Why does Trust Wallet need access to my contacts or camera?

Security and Privacy Considerations

1. Trust Wallet does not request access to your contacts for any functional purpose related to wallet operations. No contact list synchronization, address book scanning, or social graph analysis occurs within the application.

2. Camera access is strictly limited to QR code scanning functionality. This permission enables users to scan wallet addresses, transaction requests, or BSC/ERC-20 token contract details directly from physical or digital displays.

3. Neither contacts nor camera permissions are transmitted to third-party servers. All processing happens locally on the device without cloud intermediation.

4. Android and iOS systems enforce runtime permission models. Trust Wallet follows platform guidelines by requesting only what is operationally necessary at the moment of use—not during installation or background execution.

5. Users retain full control: permissions can be revoked anytime via device settings without affecting core wallet features like sending, receiving, or viewing balances.

QR Code Scanning Mechanics

1. When initiating a transfer, the “Scan QR” button activates the device’s native camera interface with minimal latency.

2. The scanner decodes standard URI schemes such as ethereum:0x..., binance:bnb1..., or trust://send?... into valid transaction parameters.

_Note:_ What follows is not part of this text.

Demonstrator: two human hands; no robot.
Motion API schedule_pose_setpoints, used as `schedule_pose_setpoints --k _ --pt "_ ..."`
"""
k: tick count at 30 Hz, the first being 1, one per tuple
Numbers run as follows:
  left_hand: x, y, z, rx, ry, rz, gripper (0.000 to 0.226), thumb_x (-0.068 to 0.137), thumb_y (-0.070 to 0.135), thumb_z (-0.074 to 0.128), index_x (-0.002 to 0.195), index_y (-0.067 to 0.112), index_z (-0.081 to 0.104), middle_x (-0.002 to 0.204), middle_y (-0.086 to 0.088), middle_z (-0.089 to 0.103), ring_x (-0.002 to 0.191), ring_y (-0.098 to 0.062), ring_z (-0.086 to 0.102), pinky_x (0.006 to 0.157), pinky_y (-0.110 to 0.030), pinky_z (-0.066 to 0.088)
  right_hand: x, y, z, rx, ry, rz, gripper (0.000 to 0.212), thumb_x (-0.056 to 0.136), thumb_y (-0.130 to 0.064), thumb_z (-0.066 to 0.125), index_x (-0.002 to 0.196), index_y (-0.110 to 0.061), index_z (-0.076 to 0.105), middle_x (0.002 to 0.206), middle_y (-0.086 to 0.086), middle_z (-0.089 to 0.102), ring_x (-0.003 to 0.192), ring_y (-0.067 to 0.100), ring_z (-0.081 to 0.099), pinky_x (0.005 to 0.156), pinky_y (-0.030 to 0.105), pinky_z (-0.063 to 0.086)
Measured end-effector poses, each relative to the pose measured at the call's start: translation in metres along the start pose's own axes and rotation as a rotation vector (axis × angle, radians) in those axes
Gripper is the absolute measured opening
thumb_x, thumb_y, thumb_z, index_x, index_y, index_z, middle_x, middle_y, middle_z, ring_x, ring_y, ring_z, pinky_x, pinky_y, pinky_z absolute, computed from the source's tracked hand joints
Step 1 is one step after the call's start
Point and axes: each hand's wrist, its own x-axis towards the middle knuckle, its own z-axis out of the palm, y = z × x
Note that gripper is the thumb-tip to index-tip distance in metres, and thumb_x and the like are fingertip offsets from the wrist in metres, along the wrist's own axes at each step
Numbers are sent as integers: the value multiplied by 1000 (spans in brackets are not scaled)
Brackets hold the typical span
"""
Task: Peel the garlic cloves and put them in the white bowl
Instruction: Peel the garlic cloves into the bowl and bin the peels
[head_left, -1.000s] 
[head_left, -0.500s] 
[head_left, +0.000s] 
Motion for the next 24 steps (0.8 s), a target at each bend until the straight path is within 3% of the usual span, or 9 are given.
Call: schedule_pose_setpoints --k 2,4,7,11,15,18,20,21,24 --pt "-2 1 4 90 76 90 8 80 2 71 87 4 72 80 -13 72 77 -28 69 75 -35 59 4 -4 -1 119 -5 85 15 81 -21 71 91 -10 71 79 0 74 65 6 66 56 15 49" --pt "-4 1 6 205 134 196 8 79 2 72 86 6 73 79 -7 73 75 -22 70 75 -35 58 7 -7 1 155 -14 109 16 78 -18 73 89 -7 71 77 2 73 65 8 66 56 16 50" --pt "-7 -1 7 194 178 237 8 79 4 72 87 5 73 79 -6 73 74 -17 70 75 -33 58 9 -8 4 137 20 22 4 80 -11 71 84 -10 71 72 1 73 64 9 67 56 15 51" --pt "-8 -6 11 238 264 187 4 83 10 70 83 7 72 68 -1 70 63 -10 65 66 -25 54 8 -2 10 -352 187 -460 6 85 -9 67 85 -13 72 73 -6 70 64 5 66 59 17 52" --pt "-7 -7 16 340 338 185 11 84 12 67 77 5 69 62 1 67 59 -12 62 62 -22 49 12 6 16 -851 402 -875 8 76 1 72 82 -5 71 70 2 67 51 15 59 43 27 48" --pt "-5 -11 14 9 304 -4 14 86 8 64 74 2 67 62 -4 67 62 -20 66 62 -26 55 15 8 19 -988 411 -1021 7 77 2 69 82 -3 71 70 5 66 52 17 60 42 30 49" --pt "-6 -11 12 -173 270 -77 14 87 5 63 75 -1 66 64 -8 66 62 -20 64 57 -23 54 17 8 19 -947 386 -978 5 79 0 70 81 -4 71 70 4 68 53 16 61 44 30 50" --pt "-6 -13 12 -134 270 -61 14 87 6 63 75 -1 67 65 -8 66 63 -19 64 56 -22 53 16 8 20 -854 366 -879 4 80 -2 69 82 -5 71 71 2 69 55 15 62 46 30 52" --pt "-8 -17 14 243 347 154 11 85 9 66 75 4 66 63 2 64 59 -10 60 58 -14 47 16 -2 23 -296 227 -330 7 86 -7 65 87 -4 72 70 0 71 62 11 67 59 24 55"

3. No image data is stored, cached, or logged. Frame-by-frame analysis terminates immediately after successful decoding or user cancellation.

4. Custom QR codes containing smart contract interaction payloads—like swap routes or NFT minting instructions—are parsed solely for on-chain method invocation, never for external inference.

5. Alternative input methods remain fully supported: manual address entry, clipboard paste, or deep-link redirection from dApps.

Permission Transparency in Mobile Wallets

1. Trust Wallet publishes its AndroidManifest.xml and Info.plist files publicly on GitHub, allowing independent verification of declared capabilities.

2. App store listings include explicit permission rationales visible before download—no hidden or deferred consent flows exist.

3. Audits conducted by CertiK and OpenZeppelin confirm zero instances of unauthorized sensor usage across all released versions since 2021.

4. Device-level sandboxing prevents cross-app data leakage; even with granted permissions, Trust Wallet cannot access other apps’ private storage or memory space.

5. Biometric authentication bypasses the need for persistent background access—fingerprint or face ID unlocks occur outside the app process boundary.

Third-Party Integration Boundaries

1. DApp browser sessions operate inside an isolated WebView container with no inheritance of host app permissions unless explicitly delegated through WalletConnect or EIP-696 signing prompts.

2. External wallet connectors like MetaMask SDK or RainbowKit initiate their own scoped permission negotiations—Trust Wallet acts only as a relay, not a gatekeeper.

3. DeFi protocols integrated via built-in dApp browser do not receive camera or contact metadata; only signed transaction payloads and chain-specific account identifiers pass through.

4. Token lists and price feeds are fetched over HTTPS endpoints with certificate pinning—no device sensors involved in data aggregation pipelines.

5. Push notifications for transaction confirmations rely exclusively on APNs or FCM tokens generated during setup, requiring no hardware access.

Frequently Asked Questions

Q: Can Trust Wallet read my SMS messages if I grant camera access?A: No. Camera permission grants no capability to intercept, view, or process SMS content. Android and iOS enforce strict inter-permission isolation.

Q: Does denying camera access break wallet functionality?A: No. All transactions can be completed manually. QR scanning is optional convenience—not a mandatory step for fund movement.

Q: Is there any scenario where Trust Wallet accesses contact names or numbers?A: Never. Contact permission is neither requested nor utilized in any Trust Wallet release, official or forked.

Q: How does Trust Wallet verify it isn’t harvesting biometric data when using fingerprint login?A: Biometric enrollment and matching occur entirely within the device’s Secure Enclave or Titan M chip. Trust Wallet receives only a success/failure signal—not raw fingerprint templates or facial geometry points.